On his first touchdown, Brady looked off Washington safety Jeremy Reaves and found Antonio Brown on a wheel route for a 36-yard score. He then hit Chris Godwin on a play-action pass on which Godwin crossed the middle of the field for a 27-yard touchdown.
Godwin finished with 79 receiving yards on the day and Brown 49, with Pro Bowl wide receiver Mike Evans leading the team with six catches on 10 targets for 119 receiving yards. Evans' status had been in jeopardy all week due to a hyperextended left knee suffered in Week 17.
"Mike played his butt off," Brady said. "He got hurt last week. We weren't sure if he was going to go or not. [He] just did an incredible job fighting through it and made a bunch of big plays when we needed it."
It wasn't smooth sailing though. Washington backup quarterback Taylor Heinicke, who stepped in for Alex Smith, was able to get some chunk plays when the Bucs got aggressive but couldn't get home and made this an uncomfortably close game.
"I think some of our guys -- I don't think veterans did, but some of our younger guys -- might have relaxed when Alex Smith wasn't playing," Arians said. "I kind of kept preaching at them, 'This kid can run; he can do a lot of things.' He almost beat us with his legs.

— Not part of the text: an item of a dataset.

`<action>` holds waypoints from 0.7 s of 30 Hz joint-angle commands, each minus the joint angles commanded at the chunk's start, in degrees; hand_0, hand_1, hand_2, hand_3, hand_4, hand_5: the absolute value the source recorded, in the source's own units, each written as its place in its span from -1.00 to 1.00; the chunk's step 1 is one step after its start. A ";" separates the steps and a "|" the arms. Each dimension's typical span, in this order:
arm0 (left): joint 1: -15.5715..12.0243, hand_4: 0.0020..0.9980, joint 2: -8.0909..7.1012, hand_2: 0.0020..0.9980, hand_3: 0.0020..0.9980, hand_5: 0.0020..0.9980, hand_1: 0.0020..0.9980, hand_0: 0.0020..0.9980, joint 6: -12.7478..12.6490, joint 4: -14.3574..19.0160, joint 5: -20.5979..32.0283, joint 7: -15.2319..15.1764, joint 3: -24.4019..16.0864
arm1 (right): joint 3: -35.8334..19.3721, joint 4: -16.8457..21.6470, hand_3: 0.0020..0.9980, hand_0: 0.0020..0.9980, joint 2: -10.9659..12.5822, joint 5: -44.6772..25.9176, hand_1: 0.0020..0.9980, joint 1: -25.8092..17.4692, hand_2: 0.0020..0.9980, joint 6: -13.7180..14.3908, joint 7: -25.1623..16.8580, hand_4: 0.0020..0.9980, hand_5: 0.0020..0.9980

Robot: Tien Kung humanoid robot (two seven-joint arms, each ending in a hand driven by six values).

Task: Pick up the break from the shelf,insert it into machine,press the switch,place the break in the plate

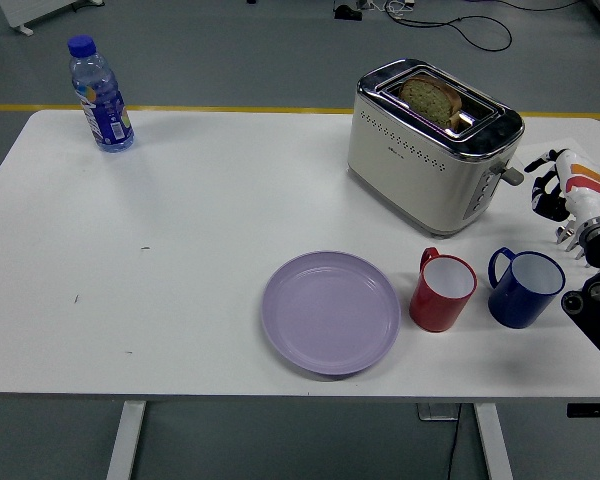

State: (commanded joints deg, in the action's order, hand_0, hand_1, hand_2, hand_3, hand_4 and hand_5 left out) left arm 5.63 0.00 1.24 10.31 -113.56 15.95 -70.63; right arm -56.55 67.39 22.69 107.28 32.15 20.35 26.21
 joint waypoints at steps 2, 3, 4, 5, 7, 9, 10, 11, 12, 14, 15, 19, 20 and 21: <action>-0.02 -0.42 0.00 -0.06 0.10 0.85 -0.07 0.21 0.01 0.00 -0.03 0.00 -0.01 | -0.39 0.16 0.42 -0.57 0.02 0.35 -0.36 -0.05 -0.13 0.08 0.22 -0.10 -0.91; -0.10 -0.42 0.00 -0.06 0.10 0.85 -0.07 0.21 0.03 0.00 -0.06 0.00 -0.03 | -1.63 0.80 0.42 -0.57 0.07 1.58 -0.36 -0.23 -0.13 0.22 0.98 -0.10 -0.91; -0.14 -0.42 0.00 -0.06 0.10 0.85 -0.07 0.21 0.03 0.00 -0.11 0.00 -0.06 | -2.45 1.30 0.42 -0.57 0.15 2.35 -0.36 -0.35 -0.13 0.24 1.33 -0.10 -0.91; -0.20 -0.42 0.00 -0.06 0.10 0.85 -0.07 0.21 0.05 0.00 -0.21 0.00 -0.11 | -3.54 2.13 0.42 -0.57 0.32 3.12 -0.36 -0.50 -0.13 0.13 1.63 -0.10 -0.91; -0.23 -0.42 0.00 -0.06 0.10 0.85 -0.07 0.21 0.06 0.00 -0.25 0.00 -0.14 | -4.14 2.55 0.42 -0.57 0.41 3.52 -0.36 -0.57 -0.13 0.08 1.78 -0.10 -0.91; -0.32 -0.42 0.00 -0.06 0.09 0.85 -0.07 0.21 0.10 0.00 -0.41 0.00 -0.25 | -5.36 4.23 0.85 0.14 0.76 3.69 0.19 -0.64 0.46 -1.20 1.98 0.32 -0.49; -0.33 -0.42 0.00 -0.06 0.09 0.85 -0.07 0.21 0.11 0.00 -0.48 0.00 -0.31 | -5.66 4.75 0.85 0.14 0.87 3.56 0.19 -0.62 0.46 -1.83 1.97 0.32 -0.49; -0.32 -0.42 0.00 -0.06 0.09 0.85 -0.07 0.21 0.14 0.00 -0.41 -0.01 -0.20 | -5.97 5.69 0.85 0.14 1.10 2.47 0.19 -0.45 0.46 -2.77 1.46 0.32 -0.49; -0.31 -0.42 0.00 -0.06 0.09 0.85 -0.07 0.21 0.17 0.00 -0.37 -0.01 -0.15 | -6.10 6.14 0.85 0.14 1.20 1.76 0.19 -0.36 0.46 -3.16 1.18 0.32 -0.49; -0.27 -0.41 0.00 -0.06 0.09 0.86 -0.07 0.21 0.20 0.00 -0.34 0.00 -0.09 | -6.26 6.72 0.85 0.14 1.32 0.84 0.19 -0.19 0.46 -3.38 0.57 0.32 -0.49; -0.21 -0.41 0.00 -0.06 0.09 0.86 -0.07 0.21 0.20 0.00 -0.21 0.01 0.03 | -6.47 7.15 0.95 0.48 1.38 0.42 0.47 -0.03 0.83 -3.33 -0.01 0.43 -0.37; -0.10 -0.41 0.00 -0.06 0.09 0.86 -0.07 0.21 0.12 0.00 0.29 -0.01 0.32 | -6.80 7.92 0.95 0.48 1.39 -0.92 0.47 0.21 0.83 -2.63 -1.15 0.43 -0.37; -0.01 -0.42 0.00 -0.07 0.09 0.85 -0.07 0.21 0.08 0.00 0.52 -0.01 0.48 | -6.67 8.28 0.95 0.48 1.26 -1.75 0.47 0.57 0.83 -2.05 -1.89 0.43 -0.37; 0.02 -0.42 0.00 -0.07 0.09 0.85 -0.07 0.21 0.07 0.00 0.58 -0.02 0.53 | -6.57 8.41 0.96 0.61 1.19 -2.01 0.59 0.74 0.90 -1.82 -2.15 0.49 -0.31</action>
State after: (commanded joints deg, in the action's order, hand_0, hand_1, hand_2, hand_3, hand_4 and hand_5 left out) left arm 5.65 0.00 1.31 10.31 -112.97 15.94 -70.10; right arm -63.12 75.81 23.88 105.26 32.89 18.53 24.06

"I'm never going to apologize for winning, and next week's next week."
Washington also came within two points of the Bucs at the end of the third quarter, after Tampa Bay rookie running back Ke'Shawn Vaughn fumbled with 5:53 to go, with Daron Payne punching the ball loose and Jon Bostic recovering it. Heinicke then evaded the rush from Shaquil Barrett and Jason Pierre-Paul for an 8-yard touchdown run.
There were missed opportunities for the Bucs. When the Bucs went with an empty backfield in the red zone, Brady was sacked by Payne, forcing the Bucs to settle for a field goal. Godwin also had an uncharacteristic four drops. A shaky third quarter gave Washington nine unanswered points, and Heinicke added to that with an 11-yard touchdown to Steven Sims Jr. in the fourth, following a 3-yard touchdown run by Fournette. But Bucs linebacker Lavonte David notched a sack on third-and-10 for an 11-yard loss with 2:22 to go.
"We hit some big plays, made some chunks," Brady said. "I think just not scoring enough in the red [zone] was probably the thing that bothers us, missed a two-point play, had other opportunities to score but just didn't quite take advantage of it. We moved the ball OK. I think we had decent yardage. But at the end of the day, it comes down to points, and we've gotta do a better job scoring more points -- and we'll work on that next week."
The Bucs' next opponent won't be decided until Sunday, but it will be a rematch with a team they've already faced this season.
With the Los Angeles Rams defeating the Seattle Seahawks 30-20 on Saturday, the Bucs would host the Rams next week if the Chicago Bears can beat the New Orleans Saints. The Bucs lost to the Rams 27-24 in Week 11. If the Bears lose at New Orleans, the Bucs would face the Saints on the road. The Bucs were swept by the Saints this season, and Tampa Bay is 0-4 against the Saints since Arians became head coach in 2019.
When asked if he'll be rooting for the Bears to avoid going to play New Orleans, the No. 2 seed, Arians said, "It doesn't matter. We're playing. That's all that matters. Where we go -- I mean, we're a better football team than the last time we played the Saints, if we go there. So it doesn't matter to me."
But when presented with the possibility of a home game, Arians changed his mind.
"Now that part I'll root for," Arians said. "I will root for that, brother."